The Haifa Room is a Middle Eastern restaurant located in the Ossington Avenue neighbourhood of Toronto, Ontario, Canada. It is notable for being co-owned by individuals with both Palestinian and Jewish heritage, with the restaurant concept aiming to reflect the historical co-existence of these communities in the city of Haifa. The restaurant was founded by Fadi Hakim, Joseph Eastwood, Waseem Dabdoub, Mark Kupfert, and Daniel Suss.

== Concept and cuisine ==
The Haifa Room's concept is rooted in the founders' shared Middle Eastern background and their desire to showcase the culinary traditions of the region, drawing inspiration from the diverse flavours and dishes found in Haifa. The restaurant started as a take-out window in the summer of 2021 and has since grown into a sit-in dining spot. The menu features dishes like Yaffa shawarma and falafel, representing the broader Middle Eastern culinary landscape. The food is intended to transcend cultural, political, and religious divides.

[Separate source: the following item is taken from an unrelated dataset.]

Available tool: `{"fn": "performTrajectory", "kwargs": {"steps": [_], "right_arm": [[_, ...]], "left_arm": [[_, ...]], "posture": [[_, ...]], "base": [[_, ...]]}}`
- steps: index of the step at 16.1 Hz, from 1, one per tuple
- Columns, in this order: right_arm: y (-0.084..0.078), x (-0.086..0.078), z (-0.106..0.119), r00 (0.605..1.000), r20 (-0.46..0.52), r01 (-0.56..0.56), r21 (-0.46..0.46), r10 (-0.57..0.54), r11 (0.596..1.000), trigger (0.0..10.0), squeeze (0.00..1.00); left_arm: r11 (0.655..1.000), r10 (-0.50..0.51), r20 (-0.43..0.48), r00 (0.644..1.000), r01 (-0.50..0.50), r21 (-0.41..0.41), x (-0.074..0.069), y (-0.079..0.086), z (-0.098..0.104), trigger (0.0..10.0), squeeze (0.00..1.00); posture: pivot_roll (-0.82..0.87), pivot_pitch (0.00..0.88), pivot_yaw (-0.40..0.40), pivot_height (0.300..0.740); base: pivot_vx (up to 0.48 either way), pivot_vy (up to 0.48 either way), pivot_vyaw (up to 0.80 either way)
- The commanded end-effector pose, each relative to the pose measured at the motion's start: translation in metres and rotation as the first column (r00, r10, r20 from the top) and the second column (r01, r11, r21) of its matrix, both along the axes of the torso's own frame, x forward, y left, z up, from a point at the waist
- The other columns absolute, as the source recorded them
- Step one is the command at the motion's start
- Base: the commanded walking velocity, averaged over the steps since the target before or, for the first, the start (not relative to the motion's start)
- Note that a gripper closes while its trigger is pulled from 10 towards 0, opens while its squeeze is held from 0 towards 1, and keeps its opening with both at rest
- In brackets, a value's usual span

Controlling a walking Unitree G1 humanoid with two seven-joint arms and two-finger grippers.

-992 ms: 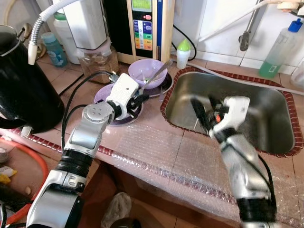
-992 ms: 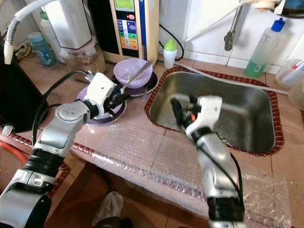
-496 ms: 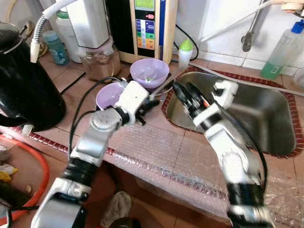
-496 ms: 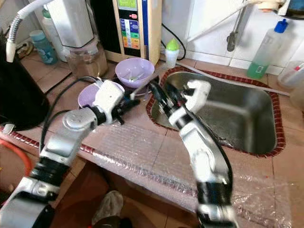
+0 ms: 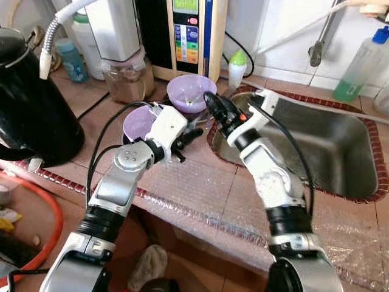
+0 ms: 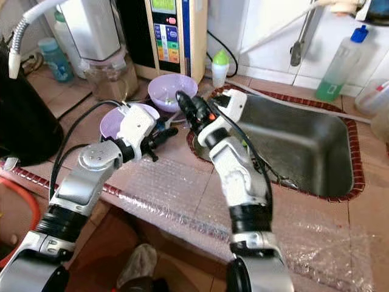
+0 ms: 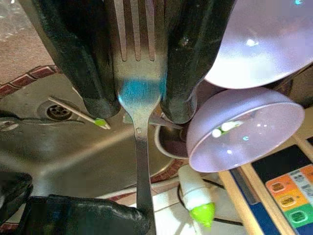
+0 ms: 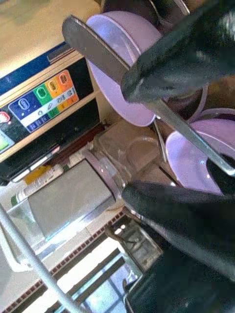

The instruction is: Kitchen organization

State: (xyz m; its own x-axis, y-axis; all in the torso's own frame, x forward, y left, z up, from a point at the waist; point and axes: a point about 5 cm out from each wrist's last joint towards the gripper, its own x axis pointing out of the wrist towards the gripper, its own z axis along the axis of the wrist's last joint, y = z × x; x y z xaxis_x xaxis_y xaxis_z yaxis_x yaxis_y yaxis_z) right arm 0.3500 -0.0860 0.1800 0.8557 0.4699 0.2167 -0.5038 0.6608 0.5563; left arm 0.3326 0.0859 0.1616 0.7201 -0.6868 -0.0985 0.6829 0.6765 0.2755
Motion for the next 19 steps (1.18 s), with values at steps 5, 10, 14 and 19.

A key aspect of The Haifa Room's identity is the partnership between its Jewish and Palestinian co-owners. This collaboration is intended to embody a spirit of co-existence and highlight the shared cultural elements between the two communities, particularly through their culinary traditions. The restaurant's name itself references the city of Haifa, a historically diverse port city in present-day Israel where Jewish and Arab communities have long resided. The co-owners see the restaurant as a "love letter" to their shared roots.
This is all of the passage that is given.